Während seiner kurzen Spaziergänge neben dem Fahrstuhl der Herrin – sie waren seine einzige Leibesübung im Freien – verausgabte das junge Tier so viel wie nichts von seiner hochgespannten Energie, und wenn ihm dann, nach gesunder Nachtruhe, die Dressur Gelegenheit bot, sich zu rühren, machte er davon in einer Weise Gebrauch, die manchmal beängstigend sein konnte. In einem solchen Augenblick trat eines Morgens die Frau bei ihrer lahmen Freundin ein und wie unversehens ein früher Eindruck wieder in uns auflebt, so erschien ihr beim Oeffnen der Türe ein Bild, ein längst vergessenes, das sie als Kind aufs Höchste gefesselt hatte. Es war jene Zeichnung Buschs in dem unvergleichlichen Buche von Max und Moritz, unter der die Worte stehen: »Rums da geht die Pfeife los«. Nur musste man hier den Modus der Vergangenheit anwenden: »Rums da ging die Pfeife los,« denn das Schreckliche war schon geschehen und es herrschte Stille über dem Chaos, das sich den Blicken der Eintretenden bot. Am Rande des Bettes, inmitten eines argen Durcheinanders von Strümpfen, Pantoffeln, Kleidungsstücken aller Art, von Glas- und Porzellanscherben, sass die Freundin im Zustande tiefster Entmutigung und Erschöpfung. Es sei in Gottes Namen mit diesem Rasenden nichts anzufangen, klagte sie mit matter Stimme, es werde nun schon bald neun Wochen, seit sie sich mit seiner Erziehung abmühe und ihr komme vor, sie habe darin eher Rückschritte als Resultate erzielt. Mit jedem Tage werde er ungeberdiger und wilder und so wie heute sei er überhaupt noch gar nie gewesen.

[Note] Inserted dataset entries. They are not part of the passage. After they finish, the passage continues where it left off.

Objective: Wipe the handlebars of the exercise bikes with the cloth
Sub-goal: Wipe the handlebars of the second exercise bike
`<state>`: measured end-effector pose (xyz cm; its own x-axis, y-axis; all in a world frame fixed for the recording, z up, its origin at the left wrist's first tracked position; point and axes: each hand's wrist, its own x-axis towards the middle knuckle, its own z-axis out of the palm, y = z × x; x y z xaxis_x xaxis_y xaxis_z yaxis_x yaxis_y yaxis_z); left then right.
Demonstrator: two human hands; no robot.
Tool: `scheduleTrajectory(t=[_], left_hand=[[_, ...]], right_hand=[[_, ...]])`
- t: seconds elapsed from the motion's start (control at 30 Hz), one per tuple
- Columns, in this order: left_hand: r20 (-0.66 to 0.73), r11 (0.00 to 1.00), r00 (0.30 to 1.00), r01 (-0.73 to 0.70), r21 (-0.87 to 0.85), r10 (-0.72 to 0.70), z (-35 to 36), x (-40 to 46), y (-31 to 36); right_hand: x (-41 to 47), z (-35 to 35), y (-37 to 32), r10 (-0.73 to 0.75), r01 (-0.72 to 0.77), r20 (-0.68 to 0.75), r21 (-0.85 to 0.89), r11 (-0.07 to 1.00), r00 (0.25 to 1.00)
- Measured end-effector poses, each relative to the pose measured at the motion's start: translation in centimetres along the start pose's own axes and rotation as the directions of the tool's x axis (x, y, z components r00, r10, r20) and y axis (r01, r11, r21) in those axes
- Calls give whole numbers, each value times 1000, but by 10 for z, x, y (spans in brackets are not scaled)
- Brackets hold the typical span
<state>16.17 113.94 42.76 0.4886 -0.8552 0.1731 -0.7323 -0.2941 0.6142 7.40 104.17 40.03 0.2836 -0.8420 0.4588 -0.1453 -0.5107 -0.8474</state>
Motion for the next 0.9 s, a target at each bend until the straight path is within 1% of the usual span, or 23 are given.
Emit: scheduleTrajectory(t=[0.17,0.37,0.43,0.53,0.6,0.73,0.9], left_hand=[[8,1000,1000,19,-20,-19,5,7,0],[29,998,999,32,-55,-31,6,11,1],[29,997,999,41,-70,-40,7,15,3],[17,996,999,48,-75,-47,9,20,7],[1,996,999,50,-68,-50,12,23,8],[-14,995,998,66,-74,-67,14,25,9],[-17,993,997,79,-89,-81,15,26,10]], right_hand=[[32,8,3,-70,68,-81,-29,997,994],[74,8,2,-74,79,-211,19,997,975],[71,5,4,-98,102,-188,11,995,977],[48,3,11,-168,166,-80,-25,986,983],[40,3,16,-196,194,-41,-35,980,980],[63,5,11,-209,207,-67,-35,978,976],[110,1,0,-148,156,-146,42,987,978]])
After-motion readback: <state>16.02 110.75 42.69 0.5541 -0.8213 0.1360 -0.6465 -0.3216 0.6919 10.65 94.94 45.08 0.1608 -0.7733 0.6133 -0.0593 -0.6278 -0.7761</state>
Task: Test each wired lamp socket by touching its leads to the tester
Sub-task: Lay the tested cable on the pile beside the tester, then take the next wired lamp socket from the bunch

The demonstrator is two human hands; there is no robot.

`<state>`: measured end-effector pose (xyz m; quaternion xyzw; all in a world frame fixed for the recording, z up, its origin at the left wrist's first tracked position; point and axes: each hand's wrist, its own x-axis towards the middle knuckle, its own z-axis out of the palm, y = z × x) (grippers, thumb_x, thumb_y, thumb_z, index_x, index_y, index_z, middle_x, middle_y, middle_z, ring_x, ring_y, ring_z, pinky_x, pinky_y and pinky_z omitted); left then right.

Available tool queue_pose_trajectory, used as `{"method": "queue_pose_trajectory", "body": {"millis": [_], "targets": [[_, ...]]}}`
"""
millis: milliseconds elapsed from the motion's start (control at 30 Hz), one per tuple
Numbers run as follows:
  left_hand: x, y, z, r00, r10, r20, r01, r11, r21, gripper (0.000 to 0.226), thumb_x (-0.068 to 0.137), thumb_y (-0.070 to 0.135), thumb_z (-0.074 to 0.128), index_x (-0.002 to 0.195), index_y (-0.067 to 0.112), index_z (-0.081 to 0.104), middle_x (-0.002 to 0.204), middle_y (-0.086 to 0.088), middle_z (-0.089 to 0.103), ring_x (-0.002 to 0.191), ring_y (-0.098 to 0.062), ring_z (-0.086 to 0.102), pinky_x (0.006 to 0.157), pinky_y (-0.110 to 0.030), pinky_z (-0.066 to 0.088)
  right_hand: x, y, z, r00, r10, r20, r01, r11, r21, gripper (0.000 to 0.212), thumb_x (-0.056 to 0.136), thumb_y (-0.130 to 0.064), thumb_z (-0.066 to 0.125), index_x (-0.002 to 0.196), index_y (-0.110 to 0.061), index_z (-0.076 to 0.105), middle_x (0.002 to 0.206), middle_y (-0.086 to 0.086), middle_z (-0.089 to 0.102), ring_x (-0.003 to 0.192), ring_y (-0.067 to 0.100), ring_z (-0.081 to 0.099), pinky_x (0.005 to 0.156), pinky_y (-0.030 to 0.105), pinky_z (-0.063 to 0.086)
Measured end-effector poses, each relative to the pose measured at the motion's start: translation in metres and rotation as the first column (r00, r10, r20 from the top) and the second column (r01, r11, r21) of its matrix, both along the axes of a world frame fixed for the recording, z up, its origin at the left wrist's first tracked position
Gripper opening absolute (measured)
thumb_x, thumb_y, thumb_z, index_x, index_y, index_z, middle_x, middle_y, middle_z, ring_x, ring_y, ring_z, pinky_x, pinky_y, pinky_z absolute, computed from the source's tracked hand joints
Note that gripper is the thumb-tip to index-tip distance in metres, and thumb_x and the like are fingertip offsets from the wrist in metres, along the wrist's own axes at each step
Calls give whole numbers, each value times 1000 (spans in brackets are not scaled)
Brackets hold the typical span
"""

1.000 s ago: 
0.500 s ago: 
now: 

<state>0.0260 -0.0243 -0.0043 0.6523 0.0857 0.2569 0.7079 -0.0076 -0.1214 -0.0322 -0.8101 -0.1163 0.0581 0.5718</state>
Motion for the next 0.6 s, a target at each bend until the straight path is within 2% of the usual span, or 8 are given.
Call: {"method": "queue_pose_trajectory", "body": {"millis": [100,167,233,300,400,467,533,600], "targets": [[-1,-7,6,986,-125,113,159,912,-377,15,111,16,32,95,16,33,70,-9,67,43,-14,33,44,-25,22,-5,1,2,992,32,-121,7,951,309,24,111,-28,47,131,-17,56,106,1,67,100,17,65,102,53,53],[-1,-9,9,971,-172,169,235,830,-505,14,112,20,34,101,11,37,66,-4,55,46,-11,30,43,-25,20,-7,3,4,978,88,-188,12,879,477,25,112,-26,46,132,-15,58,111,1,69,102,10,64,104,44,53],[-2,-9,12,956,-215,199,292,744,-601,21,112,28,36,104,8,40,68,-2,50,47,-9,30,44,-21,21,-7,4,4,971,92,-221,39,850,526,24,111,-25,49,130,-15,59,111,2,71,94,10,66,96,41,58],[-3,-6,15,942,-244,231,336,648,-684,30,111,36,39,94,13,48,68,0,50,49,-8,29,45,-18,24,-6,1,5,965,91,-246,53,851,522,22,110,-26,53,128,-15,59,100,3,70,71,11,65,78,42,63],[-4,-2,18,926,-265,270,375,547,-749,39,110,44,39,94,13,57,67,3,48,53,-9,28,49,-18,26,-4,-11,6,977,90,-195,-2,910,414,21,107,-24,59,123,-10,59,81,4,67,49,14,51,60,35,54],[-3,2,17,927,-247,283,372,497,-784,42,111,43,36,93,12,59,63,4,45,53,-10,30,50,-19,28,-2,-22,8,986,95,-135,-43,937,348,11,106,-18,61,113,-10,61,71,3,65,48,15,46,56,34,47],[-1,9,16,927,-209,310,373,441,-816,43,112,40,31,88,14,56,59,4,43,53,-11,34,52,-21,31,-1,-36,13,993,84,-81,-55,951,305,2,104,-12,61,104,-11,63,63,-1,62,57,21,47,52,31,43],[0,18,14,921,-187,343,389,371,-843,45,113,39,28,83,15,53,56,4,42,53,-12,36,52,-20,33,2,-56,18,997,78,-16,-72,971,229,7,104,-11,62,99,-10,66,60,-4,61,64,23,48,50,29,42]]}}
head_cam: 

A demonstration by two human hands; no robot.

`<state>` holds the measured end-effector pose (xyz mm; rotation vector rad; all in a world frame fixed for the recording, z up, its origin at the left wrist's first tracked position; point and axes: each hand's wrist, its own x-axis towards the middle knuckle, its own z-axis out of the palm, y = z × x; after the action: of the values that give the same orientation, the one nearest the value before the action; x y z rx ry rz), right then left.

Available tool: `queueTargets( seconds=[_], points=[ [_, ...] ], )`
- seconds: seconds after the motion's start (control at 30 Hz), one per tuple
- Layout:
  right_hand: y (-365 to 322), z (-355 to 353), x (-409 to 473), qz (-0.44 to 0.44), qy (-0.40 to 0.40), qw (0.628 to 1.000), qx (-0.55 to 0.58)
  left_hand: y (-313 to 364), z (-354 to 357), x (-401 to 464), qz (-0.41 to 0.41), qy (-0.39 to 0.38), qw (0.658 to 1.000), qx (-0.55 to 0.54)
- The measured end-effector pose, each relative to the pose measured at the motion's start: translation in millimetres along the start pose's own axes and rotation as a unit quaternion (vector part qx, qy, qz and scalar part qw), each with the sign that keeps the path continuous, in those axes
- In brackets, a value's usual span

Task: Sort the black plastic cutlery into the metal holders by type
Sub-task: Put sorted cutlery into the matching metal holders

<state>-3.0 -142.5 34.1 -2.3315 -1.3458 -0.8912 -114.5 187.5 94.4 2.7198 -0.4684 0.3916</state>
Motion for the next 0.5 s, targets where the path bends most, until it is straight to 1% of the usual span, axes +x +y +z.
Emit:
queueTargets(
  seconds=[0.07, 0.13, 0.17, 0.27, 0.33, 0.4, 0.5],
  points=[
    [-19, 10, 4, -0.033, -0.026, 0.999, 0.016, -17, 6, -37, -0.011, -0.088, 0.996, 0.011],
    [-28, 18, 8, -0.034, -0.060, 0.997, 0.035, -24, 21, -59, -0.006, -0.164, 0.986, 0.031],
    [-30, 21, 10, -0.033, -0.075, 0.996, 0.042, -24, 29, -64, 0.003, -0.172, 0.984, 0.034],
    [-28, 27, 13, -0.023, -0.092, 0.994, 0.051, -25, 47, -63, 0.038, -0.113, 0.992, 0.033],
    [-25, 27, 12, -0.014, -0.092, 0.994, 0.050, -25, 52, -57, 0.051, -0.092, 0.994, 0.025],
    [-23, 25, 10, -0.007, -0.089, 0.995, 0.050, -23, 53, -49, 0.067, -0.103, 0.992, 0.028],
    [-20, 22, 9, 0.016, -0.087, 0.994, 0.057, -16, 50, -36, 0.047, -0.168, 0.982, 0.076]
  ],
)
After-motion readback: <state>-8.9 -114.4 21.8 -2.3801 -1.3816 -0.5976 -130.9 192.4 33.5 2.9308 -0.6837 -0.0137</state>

Sie schwieg einige Augenblicke, atmete tief, wie um sich zu erholen, und fuhr dann in ihrem Berichte weiter. Zuerst hatte sie Famulus einige Apportierübungen machen lassen, bei denen er sich schon sehr unwillig zeigte. Er liess sich zwar herbei, den Stock aus der Ecke zu holen, ging aber gleich so übel damit zu Werke, dass er eine Fensterscheibe einstiess, worauf er sich, jedem Kommando zum Trotz, hinlegte und anfing, den Stock »mit seinem dreifach prämierten Gebiss zu benagen«, bis die zufällig eintretende Magd dieser Unbotmässigkeit ein Ende machte. Darauf seien die Uebungen fortgesetzt worden. Nun habe Famulus Schuhe, die er bringen sollte, unter wildem Kopfschütteln und Knurren fast bis an die Decke geworfen, und als eines dieser Geschosse beim Niederfallen eine Blumenvase traf und auch sie klirrend in Scherben ging, da sei dies für Famulus gleichsam der Auftakt zu einer schrecklichen Raserei gewesen. Unheimlich knurrend stürzte er sich auf einige Kleidungsstücke, die vom Abend wohlgeordnet auf einem Stuhle lagen und zerrte sie erbarmungslos im Zimmer umher. Er spürte sich nicht vor Aufregung, klagte die Niedergeschlagene, und sie getraute sich nicht zu mucksen, geschweige denn vom Stuhle aufzustehen, um zu läuten, aus Furcht, der Schreckliche möchte an ihr in die Höhe springen und sie zu Fall bringen. So sei ihr nichts übrig geblieben als ihn wüten zu lassen.

Verständnisvoll nahm die Frau den Bericht entgegen. Die Freundin tat ihr leid; denn das Abenteuer, in dem sie, die Gesunde, nicht ohne Genugtuung die Befreiung fühlte, die dieser Ausbruch verhaltener Leidenschaft in dem Tiere ausgelöst haben mochte, entbehrte für die Invalide jedes angenehmen Beigeschmacks. Es war im Gegenteil in ihrem ohnehin dürftigen Leben eine neue Enttäuschung, die sie beklagte, wie ein anderer vielleicht eine warm gehegte und zerstörte Liebeshoffnung beklagt hätte.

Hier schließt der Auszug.